WORK ORDER — Go to the line below that has "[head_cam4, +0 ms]", print it and each line after it exactly, and stop after the line that has "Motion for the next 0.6"; leave out pictures.
== Segment start ==
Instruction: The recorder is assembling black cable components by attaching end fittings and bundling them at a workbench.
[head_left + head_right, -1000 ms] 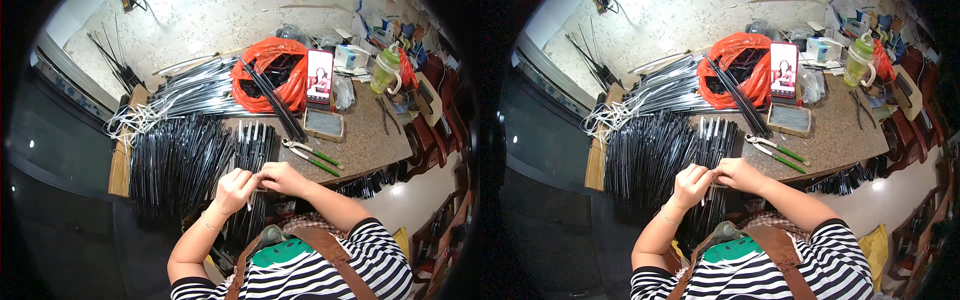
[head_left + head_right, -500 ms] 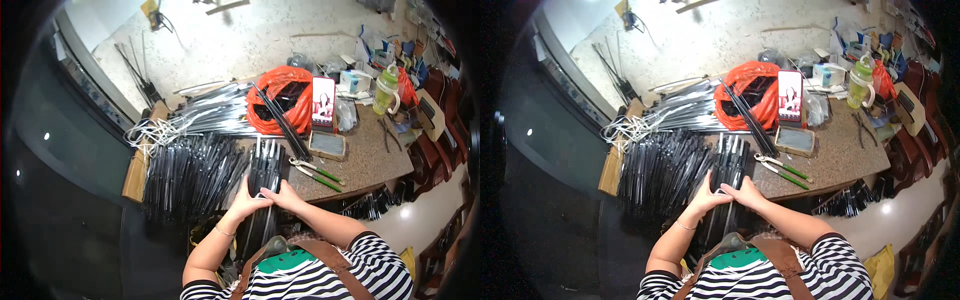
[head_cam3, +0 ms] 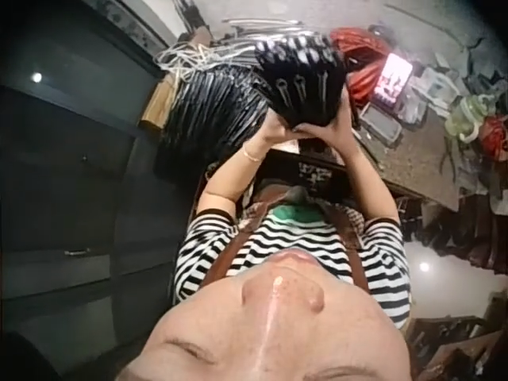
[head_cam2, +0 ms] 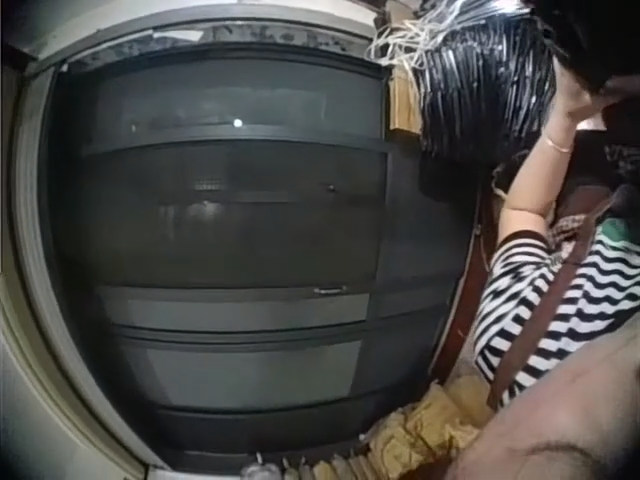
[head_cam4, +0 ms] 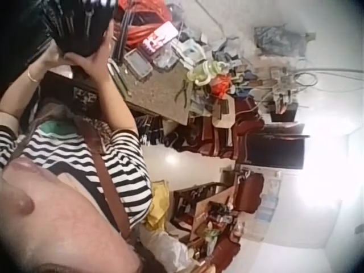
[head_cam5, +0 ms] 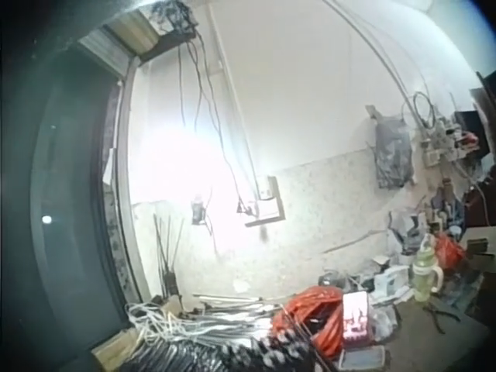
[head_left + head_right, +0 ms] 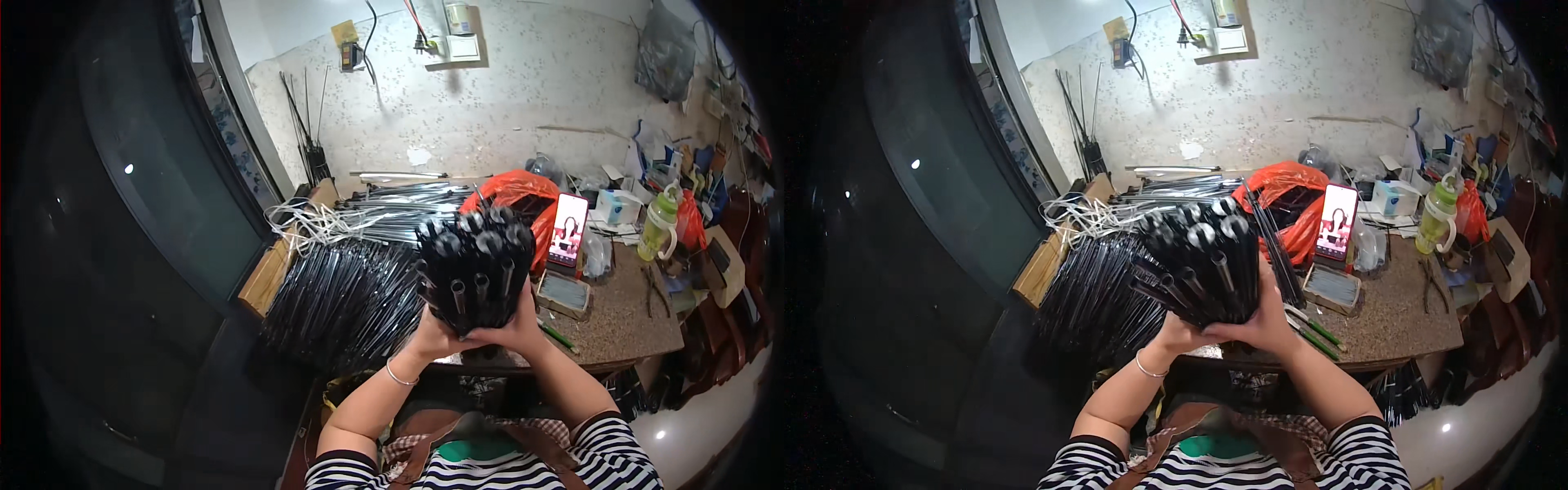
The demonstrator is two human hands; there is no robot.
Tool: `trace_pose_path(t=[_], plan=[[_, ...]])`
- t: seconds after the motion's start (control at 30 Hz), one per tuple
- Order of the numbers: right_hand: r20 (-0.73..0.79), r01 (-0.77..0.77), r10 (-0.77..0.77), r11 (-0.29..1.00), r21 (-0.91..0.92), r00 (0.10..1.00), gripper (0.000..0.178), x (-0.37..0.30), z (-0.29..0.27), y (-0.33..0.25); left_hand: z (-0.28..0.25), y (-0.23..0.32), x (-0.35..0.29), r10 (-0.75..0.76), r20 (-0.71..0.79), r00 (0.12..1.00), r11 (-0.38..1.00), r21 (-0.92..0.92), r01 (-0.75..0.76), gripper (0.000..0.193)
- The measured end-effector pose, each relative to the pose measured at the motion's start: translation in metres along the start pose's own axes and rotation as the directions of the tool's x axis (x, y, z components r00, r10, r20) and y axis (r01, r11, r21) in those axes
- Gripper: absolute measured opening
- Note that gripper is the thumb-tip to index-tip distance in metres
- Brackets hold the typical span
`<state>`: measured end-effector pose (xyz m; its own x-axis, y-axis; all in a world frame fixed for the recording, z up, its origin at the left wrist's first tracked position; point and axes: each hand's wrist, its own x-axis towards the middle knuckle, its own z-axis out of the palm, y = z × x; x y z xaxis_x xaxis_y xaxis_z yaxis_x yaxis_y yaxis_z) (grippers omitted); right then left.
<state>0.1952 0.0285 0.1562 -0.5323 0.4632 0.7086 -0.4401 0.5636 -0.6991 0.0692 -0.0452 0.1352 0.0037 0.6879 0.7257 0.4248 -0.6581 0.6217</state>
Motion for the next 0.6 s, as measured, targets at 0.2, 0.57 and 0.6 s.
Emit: trace_pose_path(t=[0.2, 0.57, 0.6], plan=[[0.035, -0.100, 0.098, 0.991, 0.090, 0.995, 0.090, -0.032, -0.007, -0.004, 0.007, -0.017, -0.017, 0.167, 0.161, 0.973, 0.935, 0.288, -0.209, 0.093], [-0.048, -0.038, 0.039, 0.999, 0.033, 0.998, 0.090, -0.066, -0.020, -0.012, 0.052, 0.006, -0.027, -0.021, -0.163, 0.986, 0.912, -0.408, -0.048, 0.082], [-0.044, 0.021, -0.018, 0.998, 0.060, 0.999, 0.088, -0.070, -0.022, -0.011, 0.055, 0.012, -0.023, -0.017, -0.151, 0.988, 0.908, -0.415, -0.048, 0.082]])
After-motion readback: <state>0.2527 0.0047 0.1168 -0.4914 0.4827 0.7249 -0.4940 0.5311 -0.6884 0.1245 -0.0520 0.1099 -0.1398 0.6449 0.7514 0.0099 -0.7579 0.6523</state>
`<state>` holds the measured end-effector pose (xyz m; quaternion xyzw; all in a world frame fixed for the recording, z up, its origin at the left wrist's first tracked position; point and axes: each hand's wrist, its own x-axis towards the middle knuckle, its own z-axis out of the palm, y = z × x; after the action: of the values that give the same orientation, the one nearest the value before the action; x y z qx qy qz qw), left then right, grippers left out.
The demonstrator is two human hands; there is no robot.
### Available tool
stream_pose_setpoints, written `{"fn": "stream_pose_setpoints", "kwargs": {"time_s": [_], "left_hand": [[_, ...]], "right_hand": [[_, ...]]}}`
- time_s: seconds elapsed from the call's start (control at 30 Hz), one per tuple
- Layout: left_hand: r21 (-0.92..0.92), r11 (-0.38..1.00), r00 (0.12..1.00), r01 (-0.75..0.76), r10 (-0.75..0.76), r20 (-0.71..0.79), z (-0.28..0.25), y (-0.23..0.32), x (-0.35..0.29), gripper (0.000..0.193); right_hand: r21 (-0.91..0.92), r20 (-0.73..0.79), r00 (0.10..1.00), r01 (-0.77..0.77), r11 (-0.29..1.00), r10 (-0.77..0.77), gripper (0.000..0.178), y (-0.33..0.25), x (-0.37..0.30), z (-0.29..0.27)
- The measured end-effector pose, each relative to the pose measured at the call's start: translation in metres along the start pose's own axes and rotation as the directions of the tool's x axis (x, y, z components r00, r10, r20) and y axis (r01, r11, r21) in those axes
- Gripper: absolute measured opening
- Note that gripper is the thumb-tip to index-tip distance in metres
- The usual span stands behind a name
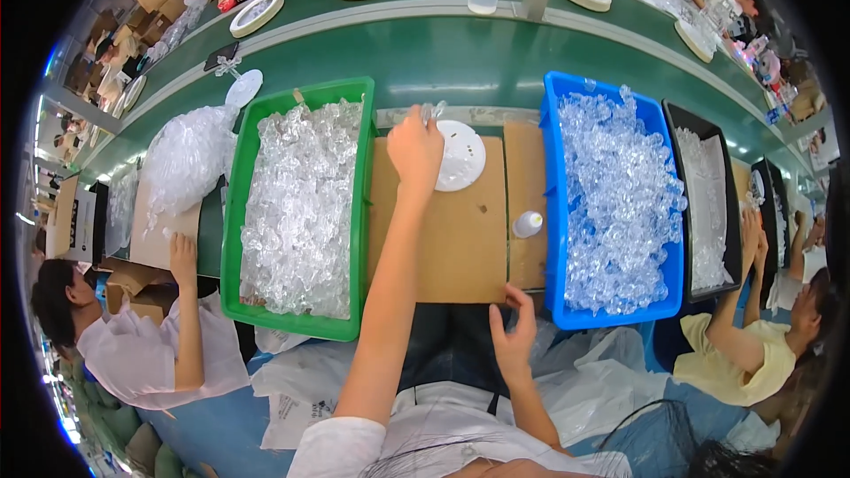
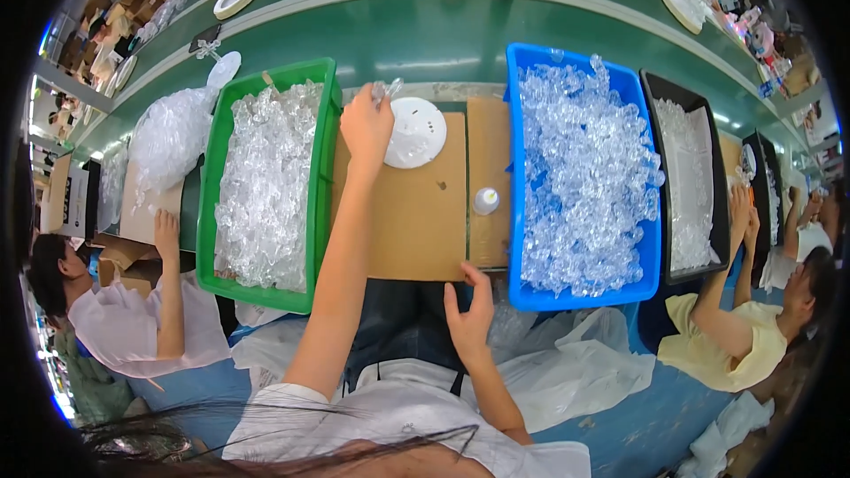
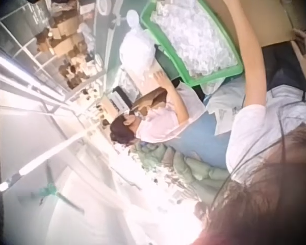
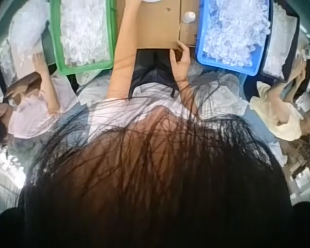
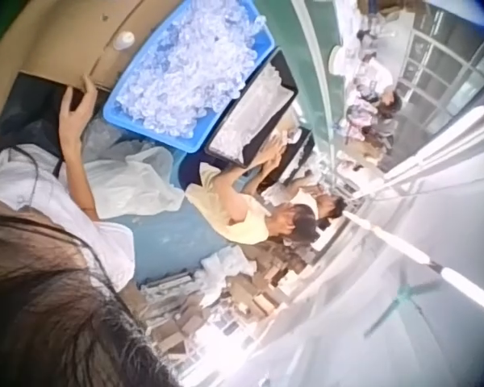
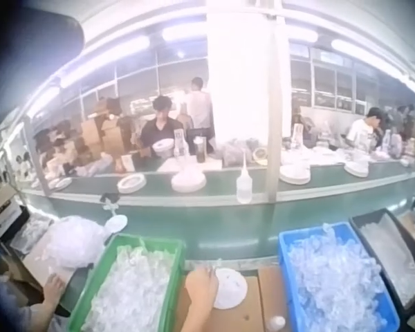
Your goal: Gluing decorative plastic crystals onto a white circular base plate on an assembly line.
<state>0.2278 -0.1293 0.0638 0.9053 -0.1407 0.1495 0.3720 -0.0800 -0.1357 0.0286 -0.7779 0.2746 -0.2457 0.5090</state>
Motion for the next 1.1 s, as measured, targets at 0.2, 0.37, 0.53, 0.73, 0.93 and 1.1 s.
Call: {"fn": "stream_pose_setpoints", "kwargs": {"time_s": [0.2, 0.37, 0.53, 0.73, 0.93, 1.1], "left_hand": [[-0.109, 0.993, 0.996, -0.036, 0.027, -0.083, 0.085, 0.024, 0.118, 0.01], [-0.163, 0.954, 0.965, -0.253, 0.236, -0.117, 0.113, -0.016, 0.201, 0.028], [0.464, 0.799, 0.859, -0.383, 0.492, -0.137, 0.016, -0.068, 0.268, 0.024], [0.891, 0.444, 0.996, -0.088, 0.033, 0.082, -0.116, -0.263, 0.296, 0.064], [0.814, 0.565, 0.984, -0.131, 0.173, 0.038, -0.099, -0.299, 0.326, 0.08], [0.702, 0.699, 0.989, -0.137, 0.132, 0.062, -0.092, -0.31, 0.363, 0.055]], "right_hand": [[0.028, -0.042, 0.987, -0.156, 0.987, 0.157, 0.031, 0.007, -0.011, -0.015], [0.078, -0.037, 0.977, -0.206, 0.975, 0.209, 0.031, 0.006, -0.01, -0.01], [0.146, -0.096, 0.964, -0.235, 0.961, 0.25, 0.034, 0.034, -0.016, -0.023], [0.154, 0.086, 0.92, -0.392, 0.907, 0.383, 0.032, 0.074, -0.029, -0.025], [0.017, -0.132, 0.983, -0.128, 0.992, 0.129, 0.037, 0.214, -0.069, -0.014], [-0.216, -0.239, 0.957, 0.115, 0.97, -0.167, 0.043, 0.303, -0.088, -0.045]]}}
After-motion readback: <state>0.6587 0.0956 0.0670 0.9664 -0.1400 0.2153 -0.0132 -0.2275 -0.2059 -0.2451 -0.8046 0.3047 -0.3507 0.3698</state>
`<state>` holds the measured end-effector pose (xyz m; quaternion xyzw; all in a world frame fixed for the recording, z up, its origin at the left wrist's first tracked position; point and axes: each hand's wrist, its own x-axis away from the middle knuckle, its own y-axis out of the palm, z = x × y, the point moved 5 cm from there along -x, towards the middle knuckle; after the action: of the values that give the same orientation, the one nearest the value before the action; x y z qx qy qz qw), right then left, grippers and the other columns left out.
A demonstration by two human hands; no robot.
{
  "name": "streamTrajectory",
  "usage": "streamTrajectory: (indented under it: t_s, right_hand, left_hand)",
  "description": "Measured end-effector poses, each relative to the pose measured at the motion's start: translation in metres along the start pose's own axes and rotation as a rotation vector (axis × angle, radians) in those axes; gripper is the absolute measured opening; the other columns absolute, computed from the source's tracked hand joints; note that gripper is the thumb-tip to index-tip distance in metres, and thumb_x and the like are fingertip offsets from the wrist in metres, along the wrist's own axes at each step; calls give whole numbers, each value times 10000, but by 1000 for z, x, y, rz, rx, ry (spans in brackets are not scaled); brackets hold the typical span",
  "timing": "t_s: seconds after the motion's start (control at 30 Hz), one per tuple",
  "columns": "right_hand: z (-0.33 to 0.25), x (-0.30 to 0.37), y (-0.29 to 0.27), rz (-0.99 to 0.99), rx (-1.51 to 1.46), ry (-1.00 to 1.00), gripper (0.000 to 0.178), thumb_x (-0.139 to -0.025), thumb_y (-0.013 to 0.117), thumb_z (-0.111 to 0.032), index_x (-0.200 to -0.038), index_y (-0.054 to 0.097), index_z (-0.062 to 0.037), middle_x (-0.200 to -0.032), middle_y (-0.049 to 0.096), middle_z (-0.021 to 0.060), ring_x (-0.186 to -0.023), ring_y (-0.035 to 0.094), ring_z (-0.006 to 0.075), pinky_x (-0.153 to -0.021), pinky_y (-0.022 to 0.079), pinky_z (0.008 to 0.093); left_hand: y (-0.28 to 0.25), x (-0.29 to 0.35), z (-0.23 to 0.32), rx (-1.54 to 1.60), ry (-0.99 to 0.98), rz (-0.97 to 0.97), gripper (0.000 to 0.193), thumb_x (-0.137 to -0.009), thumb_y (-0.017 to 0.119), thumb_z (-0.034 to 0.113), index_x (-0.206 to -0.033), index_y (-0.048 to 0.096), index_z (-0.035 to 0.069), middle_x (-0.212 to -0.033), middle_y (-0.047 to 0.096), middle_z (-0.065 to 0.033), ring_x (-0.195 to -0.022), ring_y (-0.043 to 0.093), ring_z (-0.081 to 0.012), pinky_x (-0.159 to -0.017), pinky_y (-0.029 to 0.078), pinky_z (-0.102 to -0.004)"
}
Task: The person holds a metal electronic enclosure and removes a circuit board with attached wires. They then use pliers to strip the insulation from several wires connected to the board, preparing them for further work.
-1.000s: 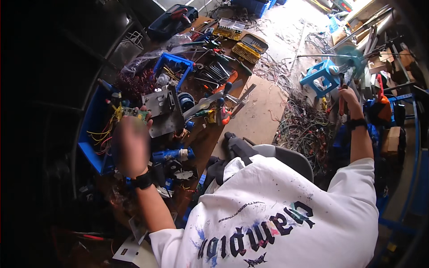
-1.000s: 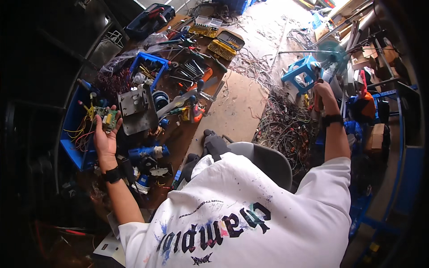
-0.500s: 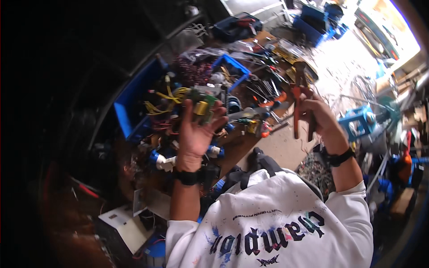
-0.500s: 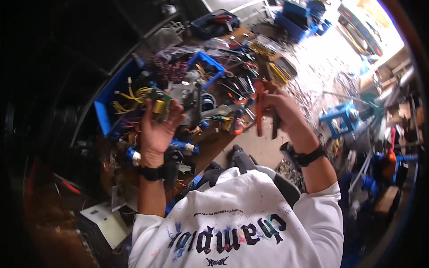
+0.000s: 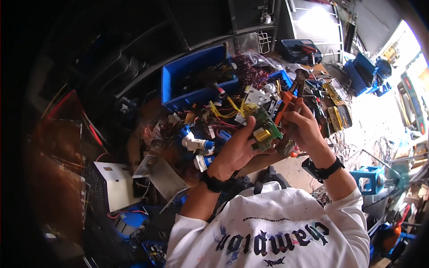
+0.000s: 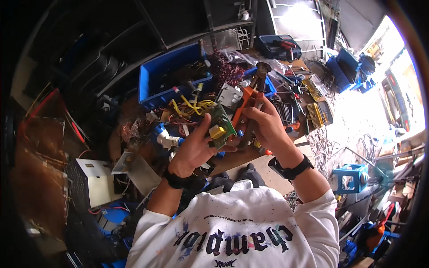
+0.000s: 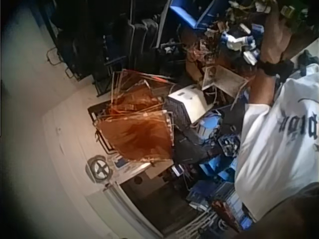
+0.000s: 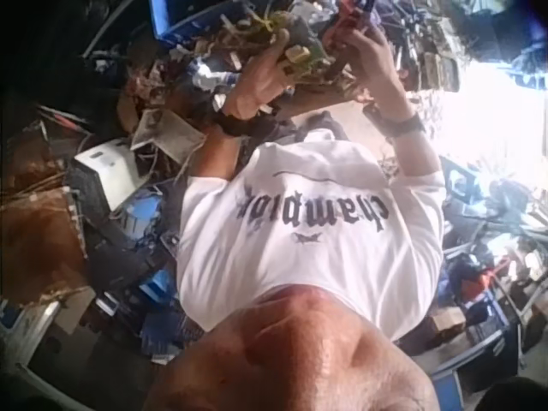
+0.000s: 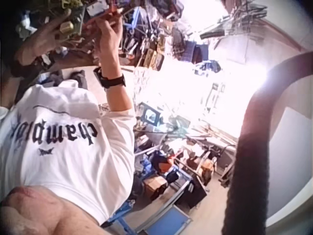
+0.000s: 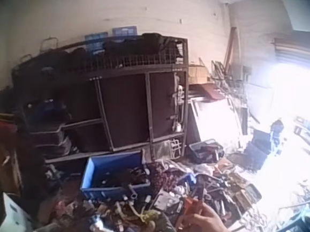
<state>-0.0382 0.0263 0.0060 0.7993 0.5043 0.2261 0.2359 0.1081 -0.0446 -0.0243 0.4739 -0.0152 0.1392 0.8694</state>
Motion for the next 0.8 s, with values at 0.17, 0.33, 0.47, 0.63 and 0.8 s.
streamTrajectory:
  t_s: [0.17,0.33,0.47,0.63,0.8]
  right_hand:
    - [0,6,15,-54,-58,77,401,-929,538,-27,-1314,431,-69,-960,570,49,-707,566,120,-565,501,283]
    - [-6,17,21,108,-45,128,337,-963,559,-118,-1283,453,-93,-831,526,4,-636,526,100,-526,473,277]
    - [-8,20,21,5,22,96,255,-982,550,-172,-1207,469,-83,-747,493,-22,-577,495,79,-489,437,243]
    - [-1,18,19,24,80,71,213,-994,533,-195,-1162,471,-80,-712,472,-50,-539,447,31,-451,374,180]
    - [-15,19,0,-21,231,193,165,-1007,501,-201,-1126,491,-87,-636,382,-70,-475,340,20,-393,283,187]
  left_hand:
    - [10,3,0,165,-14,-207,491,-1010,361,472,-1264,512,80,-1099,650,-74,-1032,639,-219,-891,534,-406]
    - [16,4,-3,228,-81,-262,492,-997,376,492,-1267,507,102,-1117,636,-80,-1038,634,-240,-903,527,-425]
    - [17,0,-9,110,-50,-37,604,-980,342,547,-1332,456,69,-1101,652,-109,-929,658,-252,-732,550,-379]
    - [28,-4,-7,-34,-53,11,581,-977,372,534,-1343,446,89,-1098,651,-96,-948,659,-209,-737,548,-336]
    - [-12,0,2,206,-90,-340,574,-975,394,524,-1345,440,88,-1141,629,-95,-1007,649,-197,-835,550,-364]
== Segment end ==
RESULT —
[head_cam4, +0 ms] 
[head_cam5, +0 ms] 
[head_left + head_right, +0 ms] 
The demonstrator is two human hands; there is no robot.
Tool: `trace_pose_path(t=[_], plan=[[_, ...]])`
- t: seconds after the motion's start (control at 30 Hz), one per tuple
- Order of the numbers: right_hand: r20 (-0.73..0.79), r01 (-0.77..0.77), r10 (-0.77..0.77), r11 (-0.29..1.00), r21 (-0.91..0.92), r00 (0.10..1.00), gripper (0.000..0.178), x (-0.37..0.30), z (-0.29..0.27), y (-0.33..0.25); left_hand: z (-0.28..0.25), y (-0.23..0.32), x (-0.35..0.29), r10 (-0.75..0.76), r20 (-0.71..0.79), r00 (0.12..1.00), r11 (-0.38..1.00), r21 (-0.92..0.92), r01 (-0.75..0.76), gripper (0.000..0.193)
- The measured end-effector pose, each relative to the pose measured at the motion's start: translation in metres along the start pose's own axes and rotation as the directions of the tool's x axis (x, y, z components r00, r10, r20) and y axis (r01, r11, r21) in those axes
- Gripper: absolute measured opening
- Note that gripper is the thumb-tip to index-tip distance in metres
- Brackets hold the typical span
`<state>`: measured end-effector pose (xyz m; its own x-axis, y-axis; all in a world frame fixed for the recording, z up, its origin at the left wrist's first tracked position; point and axes: each hand's wrist, its own x-axis towards the middle knuckle, its own z-axis out of the palm, y = z × x; x y z xaxis_x xaxis_y xaxis_z yaxis_x yaxis_y yaxis_z) (grippers omitted); right then left.
<state>0.1952 0.0285 0.1562 -0.5323 0.4632 0.7086 -0.4401 0.5636 -0.6991 0.0692 -0.0452 0.1352 0.0037 0.6879 0.7257 0.4248 -0.6581 0.6217</state>
Motion for the next 0.6 s, as measured, targets at 0.2, 0.57 and 0.6 s.

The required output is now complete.